Le collège, a relevé M. Bensoussan, était bien protégé par des caméras de surveillance et un gardien de sécurité, mais rien ne pouvait laisser craindre une telle attaque. «Il semble [que le tireur] a ouvert le feu avec une mitraillette avant d'exécuter les enfants avec une autre arme [...]. On vivait normalement et ce fou est arrivé», a-t-il déclaré.

«Le tueur a tiré sur tout ce qu'il y avait en face de lui, enfants et adultes. Et des enfants ont été poursuivis à l'intérieur de l'école», a expliqué durant la journée le procureur de Toulouse, Michel Valet.

Selon plusieurs témoins, l'homme est arrivé à bord d'un scooter et portait un casque qui masquait son visage. Il a froidement abattu un enseignant originaire de Jérusalem et ses deux jeunes enfants qui attendaient devant l'entrée de l'école avant d'entrer dans l'établissement.

Sur la piste du scooter

Un adolescent a été grièvement blessé.
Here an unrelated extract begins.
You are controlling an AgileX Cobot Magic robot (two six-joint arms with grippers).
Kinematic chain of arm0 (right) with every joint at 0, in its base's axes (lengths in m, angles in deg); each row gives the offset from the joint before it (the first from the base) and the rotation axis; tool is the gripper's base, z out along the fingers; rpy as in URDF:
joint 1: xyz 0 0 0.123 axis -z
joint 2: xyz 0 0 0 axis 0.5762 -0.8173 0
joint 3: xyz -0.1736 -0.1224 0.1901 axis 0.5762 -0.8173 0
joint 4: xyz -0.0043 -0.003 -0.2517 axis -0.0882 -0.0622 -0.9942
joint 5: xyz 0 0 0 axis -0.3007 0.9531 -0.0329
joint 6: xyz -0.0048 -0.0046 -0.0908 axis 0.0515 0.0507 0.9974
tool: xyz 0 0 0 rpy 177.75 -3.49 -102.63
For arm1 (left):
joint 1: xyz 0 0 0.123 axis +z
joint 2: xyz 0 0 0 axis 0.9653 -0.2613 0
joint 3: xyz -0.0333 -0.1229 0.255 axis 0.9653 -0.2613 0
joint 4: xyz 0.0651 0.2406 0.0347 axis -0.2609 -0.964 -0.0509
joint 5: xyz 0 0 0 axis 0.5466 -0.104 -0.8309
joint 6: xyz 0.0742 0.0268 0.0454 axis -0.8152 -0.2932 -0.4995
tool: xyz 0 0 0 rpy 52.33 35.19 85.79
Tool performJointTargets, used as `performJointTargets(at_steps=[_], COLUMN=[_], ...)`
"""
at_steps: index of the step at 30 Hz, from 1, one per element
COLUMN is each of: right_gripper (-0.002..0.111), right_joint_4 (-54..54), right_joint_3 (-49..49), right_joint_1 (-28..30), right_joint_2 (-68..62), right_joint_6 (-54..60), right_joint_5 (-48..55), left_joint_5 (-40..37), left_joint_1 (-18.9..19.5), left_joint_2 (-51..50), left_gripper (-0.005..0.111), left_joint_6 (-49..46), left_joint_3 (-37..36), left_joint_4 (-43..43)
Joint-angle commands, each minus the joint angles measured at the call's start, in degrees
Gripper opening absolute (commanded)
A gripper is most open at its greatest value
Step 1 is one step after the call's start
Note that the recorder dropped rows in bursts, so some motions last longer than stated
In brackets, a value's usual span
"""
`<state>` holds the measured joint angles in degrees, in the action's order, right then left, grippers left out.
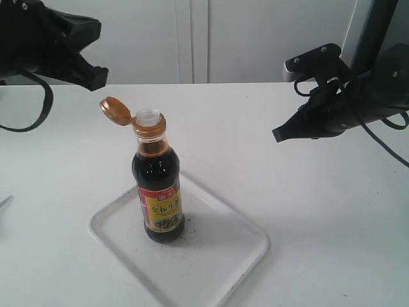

Plusieurs marques de balles étaient visibles hier sur la clôture métallique externe, quelques mètres au-dessus des gerbes de fleurs déposées par des habitants.

Dans les heures qui ont suivi le drame, le ministre de l'Intérieur, Claude Guéant, a relevé des similitudes avec deux autres attaques meurtrières survenues récemment dans la région. Quatre militaires, dont trois hommes d'origine maghrébine, ont été atteints en neuf jours, à Toulouse et dans la ville voisine de Montauban, par un tireur casqué qui s'était enfui en mobylette. Trois ont péri et un a été grièvement blessé.

L'analyse balistique a permis de conclure en fin d'après-midi que les balles tirées provenaient de la même arme utilisée lors de ces deux attaques, ce qui a validé l'hypothèse d'un tireur unique. Les enquêteurs auraient aussi déterminé que le même scooter avait été utilisé chaque fois.

Vigilance maximale

Le président français Nicolas Sarkozy a dénoncé la motivation antisémite «évidente» de l'auteur de la fusillade d'hier, qui a été vivement condamné par les organisations juives de France et l'État d'Israël.

Le grand rabbin de France s'est dit «meurtri dans son corps et dans son âme» par le drame, qui fait l'objet de moult spéculations.

Certains médias ont avancé l'idée qu'il pourrait s'agir d'un parachutiste récemment sanctionné pour ses sympathies néonazies, d'autres, d'un militant islamiste. Le tout sans preuve à l'appui. «Il n'y a pas de piste claire», a résumé le ministre Guéant.

À défaut de mettre la main sur le tueur, le gouvernement a multiplié les annonces pour tenter de rassurer la population de la région, placée en état de vigilance antiterroriste maximale. D'importants contingents de gendarmes ont été envoyés sur place pour renforcer la sécurité.

Plusieurs résidants de Toulouse disent craindre malgré tout une nouvelle attaque. «En premier, on pensait que c'était un militaire qui réglait ses comptes. Mais là, on ne sait plus ce qu'il veut. Tout ce qu'on sait, c'est qu'il y a un fou armé en liberté dans la région et qu'il peut décider de tirer n'importe où», résume Mme Tordjenan.